„Die Party“ – Elizabeth Day

Die Party, Elizabeth Day

DIE PARTY – Elizabeth Day
Verlag: DuMont
Erscheinungsdatum: 19. September 2017
400 Seiten, Gebundenes Buch mit Schutzumschlag
Preis: € 20,00
eBook: € 14,99
ISBN: 978-3-8321-9867-1

Inhalt
Martin Gilmour ist ein Einzelgänger. Aufgewachsen in trostlosen Verhältnissen, seinen Vater hat er nie kennengelernt. Seine Mutter hasst er bis zum heutigen Tag und meidet den Kontakt mit ihr, wo es nur geht. Es gibt nur einen Menschen, der ihm wirklich etwas bedeutet: Ben. „Mein bester Freund Ben“, sagt Martin. Wenn er es sich auch nicht eingesteht, so dreht sich in seinem Leben doch alles darum, Ben zu gefallen und ähnlich zu sein.

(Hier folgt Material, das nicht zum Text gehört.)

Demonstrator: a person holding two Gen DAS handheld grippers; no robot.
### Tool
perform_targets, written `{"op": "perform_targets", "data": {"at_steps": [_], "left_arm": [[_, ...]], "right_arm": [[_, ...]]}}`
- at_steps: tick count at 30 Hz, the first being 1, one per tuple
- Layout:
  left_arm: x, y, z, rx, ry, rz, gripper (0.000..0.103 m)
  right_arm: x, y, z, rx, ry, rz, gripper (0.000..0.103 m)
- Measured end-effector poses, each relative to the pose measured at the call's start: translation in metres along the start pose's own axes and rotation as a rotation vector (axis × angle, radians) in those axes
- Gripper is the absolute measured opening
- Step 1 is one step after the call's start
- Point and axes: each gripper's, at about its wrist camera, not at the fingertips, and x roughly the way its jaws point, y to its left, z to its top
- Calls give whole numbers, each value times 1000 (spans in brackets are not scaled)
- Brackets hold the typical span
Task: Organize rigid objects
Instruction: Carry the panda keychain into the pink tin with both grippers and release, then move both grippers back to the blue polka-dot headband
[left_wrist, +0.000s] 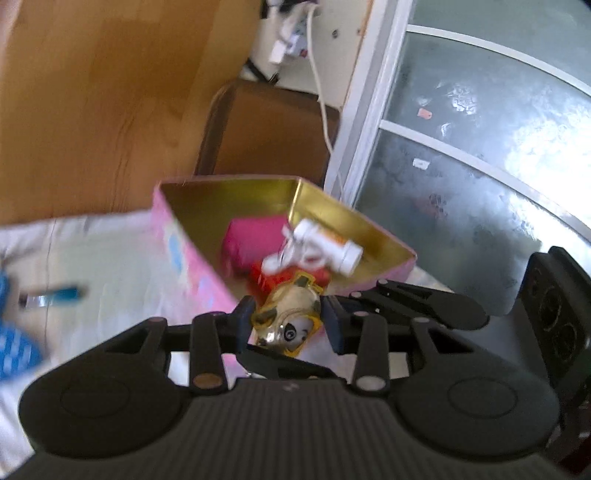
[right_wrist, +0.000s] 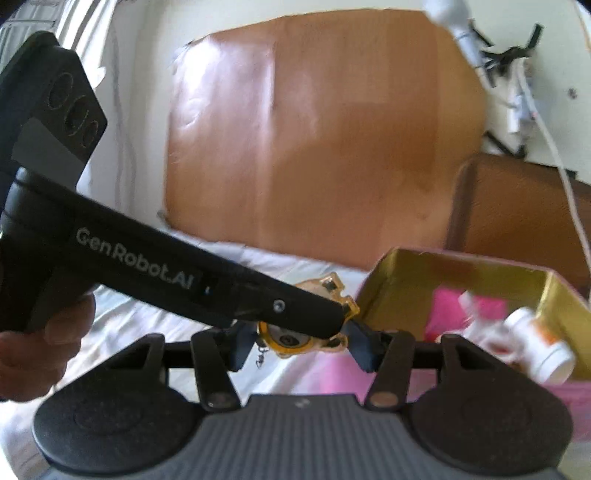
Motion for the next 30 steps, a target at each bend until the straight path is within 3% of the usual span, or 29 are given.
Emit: {"op": "perform_targets", "data": {"at_steps": [5, 11, 14, 20, 30], "left_arm": [[42, 1, 22, -11, 10, 12, 42], [84, 4, 21, -55, 64, 67, 46], [91, 1, 16, -39, 83, 133, 46], [84, -4, 11, -33, 61, 160, 48], [16, 1, 9, -61, -101, 190, 49]], "right_arm": [[25, -40, 11, 57, 15, -34, 52], [52, -66, 0, 92, 72, -60, 53], [55, -70, -9, 105, 70, -87, 64], [39, -69, -12, 107, 31, -129, 67], [15, -43, -1, 101, -41, -132, 68]]}}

Ben ist das genaue Gegenteil von Martin: attraktiv, beliebt, reich. Durch seinen Freund lernt er eine andere Welt kennen: die Welt der Oberschicht, der Privilegierten. Martin genießt es, dazuzugehören. Und so tut er alles für Ben – wirklich alles. Nach Jahren des Selbstbetrugs hat auch Lucy das begriffen. Ihr Ehemann Martin mag sie und braucht sie, aber Liebe? Liebe empfindet er nur für den Freund. Längst hat Martin, in scheinbarer Selbstlosigkeit, dafür gesorgt, dass dieser sich nie von ihm lösen kann. „Bens kleiner Schatten“, nennt ihn Bens Ehefrau Serena. Doch grenzenlose Hingabe kann lästig werden – so wie eine gemeinsame dunkle Vergangenheit.

Rezension
Auf der Suche nach Anerkennung und Liebe, gerät der jugendliche Martin Gilmour in eine verhängnisvolle Abhängigkeit, die sein ganzes Leben bestimmen und dominieren wird. In der Hoffnung durch die Freundschaft mit dem charismatischen Ben endlich wahrgenommen zu werden, versucht er mit allen Mitteln möglichst viel Zeit in dessen Nähe zu verbringen. Obwohl Ben nichts an Martin liegt und er ihn nur zu seinen eigenen Zwecken benutzt, gaukelt er sich selbst das Gegenteil davon vor. Als sich Martin die Gelegenheit bietet, Ben in seine Abhängigkeit zu bringen, nutzt er diese Chance gnadenlos. Doch selbst als ihn Jahre später die Vergangenheit einholt, ist er unfähig sich aus dem Schatten des übermächtigen Freundes zu lösen. Auch als Ben ihm unmissverständlich klar macht was er von ihm hält, ist er nicht in der Lage sich der Realität zu stellen. Erst im Verhörraum der Polizeistation von Tipworth kommt er langsam zu sich und beginnt sich an seinem ehemals besten Freund zu rächen.

Fazit
Ein interessant aufgebauter Roman, der tiefe Einblicke in die Psyche der Protagonisten gewährt und sich äußerst kritisch mit der, aus arm und reich resultierenden Ungerechtigkeit, auseinandersetzt.